__What to produce__. Please output exactly the lines below, starting at the line that has "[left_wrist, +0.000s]" and ending at the line that has "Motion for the", both included; leave out all pictures and include nothing else.

__Dataset section__.
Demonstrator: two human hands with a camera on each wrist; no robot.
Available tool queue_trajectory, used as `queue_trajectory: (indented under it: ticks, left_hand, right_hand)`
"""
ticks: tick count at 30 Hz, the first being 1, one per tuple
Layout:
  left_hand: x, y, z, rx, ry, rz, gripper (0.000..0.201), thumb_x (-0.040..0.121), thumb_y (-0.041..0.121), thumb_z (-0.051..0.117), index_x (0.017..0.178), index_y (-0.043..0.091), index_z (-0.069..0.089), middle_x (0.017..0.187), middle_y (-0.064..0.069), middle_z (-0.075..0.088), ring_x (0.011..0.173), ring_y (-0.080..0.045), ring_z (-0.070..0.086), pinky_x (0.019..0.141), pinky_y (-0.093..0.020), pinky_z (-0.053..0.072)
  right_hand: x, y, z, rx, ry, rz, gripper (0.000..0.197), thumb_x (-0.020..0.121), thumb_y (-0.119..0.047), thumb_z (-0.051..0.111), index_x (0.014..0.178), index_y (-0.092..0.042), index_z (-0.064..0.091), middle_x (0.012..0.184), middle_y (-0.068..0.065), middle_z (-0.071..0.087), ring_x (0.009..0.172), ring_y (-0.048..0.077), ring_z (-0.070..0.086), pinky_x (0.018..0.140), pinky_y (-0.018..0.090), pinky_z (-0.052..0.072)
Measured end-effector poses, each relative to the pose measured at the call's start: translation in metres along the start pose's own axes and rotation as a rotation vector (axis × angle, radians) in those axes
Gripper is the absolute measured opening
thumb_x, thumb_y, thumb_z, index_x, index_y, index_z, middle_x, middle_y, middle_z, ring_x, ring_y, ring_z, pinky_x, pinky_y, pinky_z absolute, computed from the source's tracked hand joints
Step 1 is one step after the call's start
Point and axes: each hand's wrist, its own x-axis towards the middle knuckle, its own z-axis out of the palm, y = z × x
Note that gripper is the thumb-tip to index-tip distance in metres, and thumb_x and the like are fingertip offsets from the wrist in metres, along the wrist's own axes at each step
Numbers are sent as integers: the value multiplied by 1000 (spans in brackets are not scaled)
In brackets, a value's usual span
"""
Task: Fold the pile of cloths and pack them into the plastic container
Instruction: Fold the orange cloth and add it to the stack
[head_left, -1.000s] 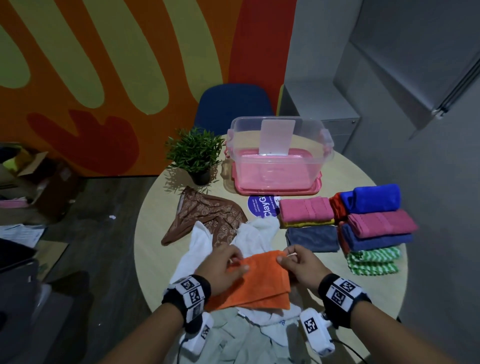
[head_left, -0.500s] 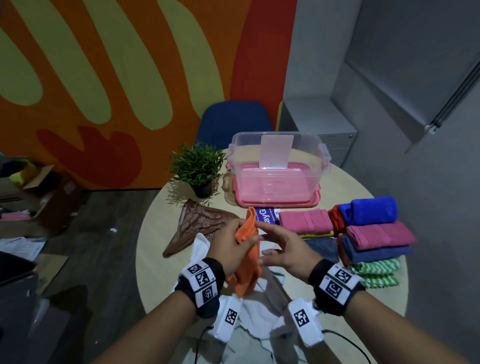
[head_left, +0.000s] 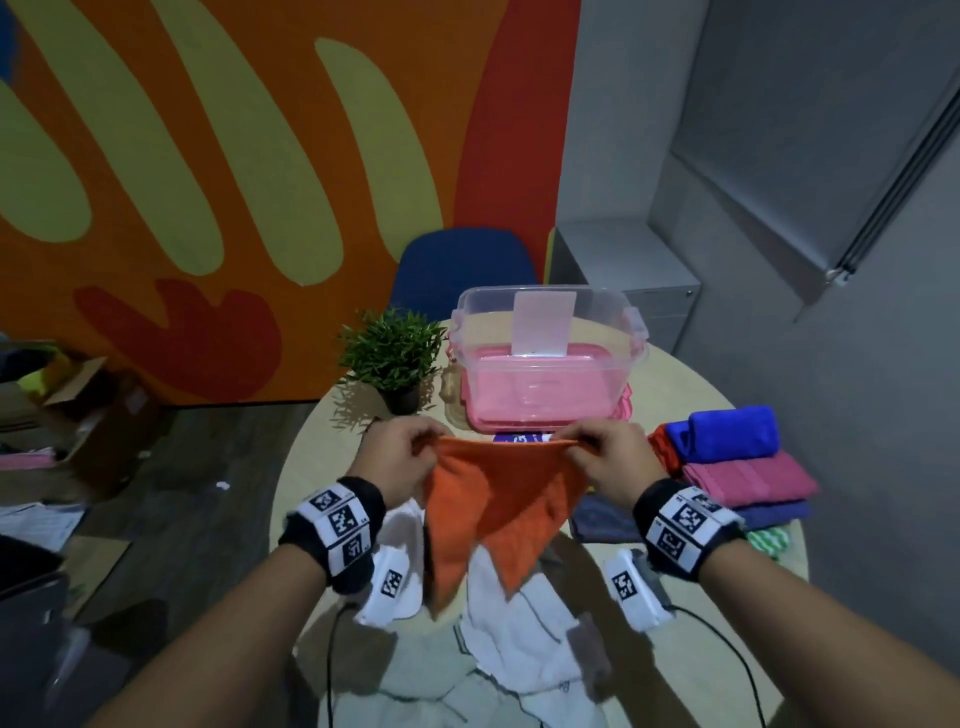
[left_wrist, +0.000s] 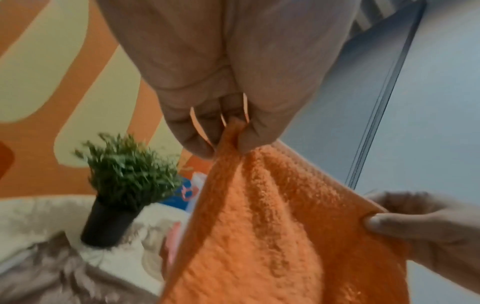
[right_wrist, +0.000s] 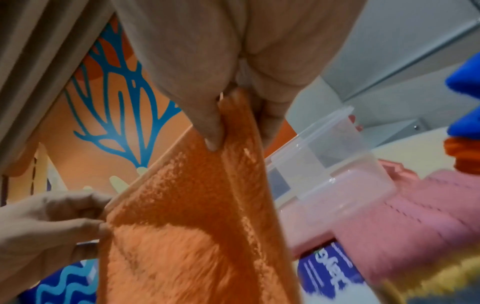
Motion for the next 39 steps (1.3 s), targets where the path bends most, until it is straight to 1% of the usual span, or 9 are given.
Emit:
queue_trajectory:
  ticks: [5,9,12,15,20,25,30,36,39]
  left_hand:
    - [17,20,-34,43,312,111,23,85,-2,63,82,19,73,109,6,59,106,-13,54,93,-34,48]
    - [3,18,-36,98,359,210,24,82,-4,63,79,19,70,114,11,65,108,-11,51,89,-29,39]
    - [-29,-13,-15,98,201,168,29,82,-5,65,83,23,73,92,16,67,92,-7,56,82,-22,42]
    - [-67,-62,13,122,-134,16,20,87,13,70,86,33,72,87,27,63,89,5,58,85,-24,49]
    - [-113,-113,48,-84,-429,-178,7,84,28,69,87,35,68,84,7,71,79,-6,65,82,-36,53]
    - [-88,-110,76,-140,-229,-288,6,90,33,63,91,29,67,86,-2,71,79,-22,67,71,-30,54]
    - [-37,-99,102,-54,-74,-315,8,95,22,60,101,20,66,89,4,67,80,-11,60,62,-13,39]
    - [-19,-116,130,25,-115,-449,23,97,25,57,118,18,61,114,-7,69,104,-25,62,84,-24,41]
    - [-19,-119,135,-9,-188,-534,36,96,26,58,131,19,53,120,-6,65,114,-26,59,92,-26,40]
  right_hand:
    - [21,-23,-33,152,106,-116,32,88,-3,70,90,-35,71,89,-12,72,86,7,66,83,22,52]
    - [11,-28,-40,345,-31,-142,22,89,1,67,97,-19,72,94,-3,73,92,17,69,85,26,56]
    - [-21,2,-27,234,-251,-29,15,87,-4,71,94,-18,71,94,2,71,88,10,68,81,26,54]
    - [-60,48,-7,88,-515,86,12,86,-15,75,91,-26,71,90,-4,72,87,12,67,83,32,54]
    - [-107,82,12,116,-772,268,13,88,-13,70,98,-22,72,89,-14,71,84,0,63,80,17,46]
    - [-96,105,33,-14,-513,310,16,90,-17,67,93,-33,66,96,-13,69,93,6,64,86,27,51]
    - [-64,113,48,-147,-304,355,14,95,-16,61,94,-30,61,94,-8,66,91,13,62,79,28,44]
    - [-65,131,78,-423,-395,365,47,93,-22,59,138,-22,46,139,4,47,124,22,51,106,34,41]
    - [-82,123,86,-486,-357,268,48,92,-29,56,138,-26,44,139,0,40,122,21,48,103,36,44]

__Solved exercise__.
[left_wrist, +0.000s] 
[right_wrist, +0.000s] 
Motion for the next 39 steps (1.3 s), targets where the path bends most, until it is straight to 1% of the usual span, or 9 are given.

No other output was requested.